### THE TASK
Your job is to reproduce all of the data exactly.
★ ★ ★ ★
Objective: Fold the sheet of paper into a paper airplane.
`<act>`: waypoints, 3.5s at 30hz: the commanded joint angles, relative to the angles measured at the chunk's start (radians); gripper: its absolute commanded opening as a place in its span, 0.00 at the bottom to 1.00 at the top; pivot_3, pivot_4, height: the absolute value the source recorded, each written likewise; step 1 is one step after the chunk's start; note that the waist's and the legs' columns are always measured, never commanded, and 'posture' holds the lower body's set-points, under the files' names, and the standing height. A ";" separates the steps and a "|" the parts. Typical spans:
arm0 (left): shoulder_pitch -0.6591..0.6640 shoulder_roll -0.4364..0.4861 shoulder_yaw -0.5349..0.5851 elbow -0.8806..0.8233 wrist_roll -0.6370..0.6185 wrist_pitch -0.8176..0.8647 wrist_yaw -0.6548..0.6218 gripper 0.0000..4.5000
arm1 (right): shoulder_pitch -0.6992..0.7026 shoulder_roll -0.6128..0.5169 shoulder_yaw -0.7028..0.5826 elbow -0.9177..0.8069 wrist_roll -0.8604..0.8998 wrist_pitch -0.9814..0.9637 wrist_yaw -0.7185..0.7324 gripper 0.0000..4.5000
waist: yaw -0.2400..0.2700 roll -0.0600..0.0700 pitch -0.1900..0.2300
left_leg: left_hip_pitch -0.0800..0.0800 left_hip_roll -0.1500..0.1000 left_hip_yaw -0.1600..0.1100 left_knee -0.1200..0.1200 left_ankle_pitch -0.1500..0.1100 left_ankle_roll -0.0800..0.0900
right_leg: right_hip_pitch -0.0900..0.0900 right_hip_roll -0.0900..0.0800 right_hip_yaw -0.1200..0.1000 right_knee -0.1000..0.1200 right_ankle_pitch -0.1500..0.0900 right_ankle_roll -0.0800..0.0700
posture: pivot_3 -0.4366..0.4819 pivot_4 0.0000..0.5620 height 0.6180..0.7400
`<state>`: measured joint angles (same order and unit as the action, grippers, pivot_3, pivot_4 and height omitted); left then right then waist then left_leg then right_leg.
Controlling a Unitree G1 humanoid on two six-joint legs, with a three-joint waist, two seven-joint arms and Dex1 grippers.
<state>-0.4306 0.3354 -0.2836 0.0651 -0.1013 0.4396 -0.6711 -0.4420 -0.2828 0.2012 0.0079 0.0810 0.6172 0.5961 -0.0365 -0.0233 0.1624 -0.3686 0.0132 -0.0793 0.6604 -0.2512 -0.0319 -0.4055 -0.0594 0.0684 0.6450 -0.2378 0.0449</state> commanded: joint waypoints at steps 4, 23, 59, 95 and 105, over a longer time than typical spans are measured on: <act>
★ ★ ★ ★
### EXERCISE OUTPUT
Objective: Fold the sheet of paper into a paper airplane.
`<act>`: waypoints, 3.5s at 30hz: the commanded joint angles, relative to the angles measured at the chunk's start (radians); gripper: its absolute commanded opening as a place in its span, 0.00 at the bottom to 1.00 at the top; pivot_3, pivot_4, height: the absolute value the source recorded, each written likewise; step 1 is one step after the chunk's start; note that the waist's and the legs' columns are always measured, never commanded, and 'posture' holds the lower body's set-points, under the files' names, and the standing height. A ";" separates the steps and a "|" the parts. Typical spans:
arm0 (left): shoulder_pitch -0.6591..0.6640 shoulder_roll -0.4364..0.4861 shoulder_yaw -0.5349..0.5851 elbow -0.8806..0.8233 wrist_roll -0.6370..0.6185 wrist_pitch -0.8176..0.8647 wrist_yaw -0.6548..0.6218 gripper 0.0000..4.5000
arm1 (right): shoulder_pitch -0.6992..0.7026 shoulder_roll -0.6128..0.5169 shoulder_yaw -0.7028..0.5826 elbow -0.9177..0.8069 wrist_roll -0.8604..0.8998 wrist_pitch -0.9814..0.9637 wrist_yaw -0.7185..0.7324 gripper 0.0000..4.5000
waist: yaw -0.2400..0.2700 roll -0.0600..0.0700 pitch -0.1900..0.2300
left_leg: left_hip_pitch -0.0800..0.0800 left_hip_roll -0.1500..0.1000 left_hip_yaw -0.1600..0.1100 left_knee -0.1200..0.1200 left_ankle_pitch -0.1500..0.1100 left_ankle_roll -0.0800..0.0900
right_leg: right_hip_pitch -0.0900..0.0900 right_hip_roll -0.0900..0.0800 right_hip_yaw -0.1200..0.1000 right_knee -0.1000..0.1200 right_ankle_pitch -0.1500..0.0900 right_ankle_roll -0.0800..0.0700
posture: pivot_3 -0.4366..0.4819 pivot_4 0.0000..0.5620 height 0.6180..0.7400
`<state>`: measured joint angles (same order and unit as the action, grippers, pivot_3, pivot_4 and height omitted); left then right then waist then left_leg then right_leg.
Controlling a Unitree G1 humanoid on two six-joint legs, with a three-joint waist, two seven-joint arms and Dex1 grippers.
<state>-0.4306 0.3354 -0.2836 0.0651 -0.1013 0.4396 -0.6711 -0.4420 -0.2828 0.2012 0.0079 0.0810 0.6172 0.5961 -0.0365 -0.0233 0.1624 -0.3686 0.0132 -0.0793 0.6604 -0.2512 -0.0319 -0.4055 -0.0594 0.0684 0.6450 -0.2378 0.0449</state> commanded: joint waypoints at steps 4, 23, 59, 95 and 105, over a longer time than typical spans are measured on: <act>

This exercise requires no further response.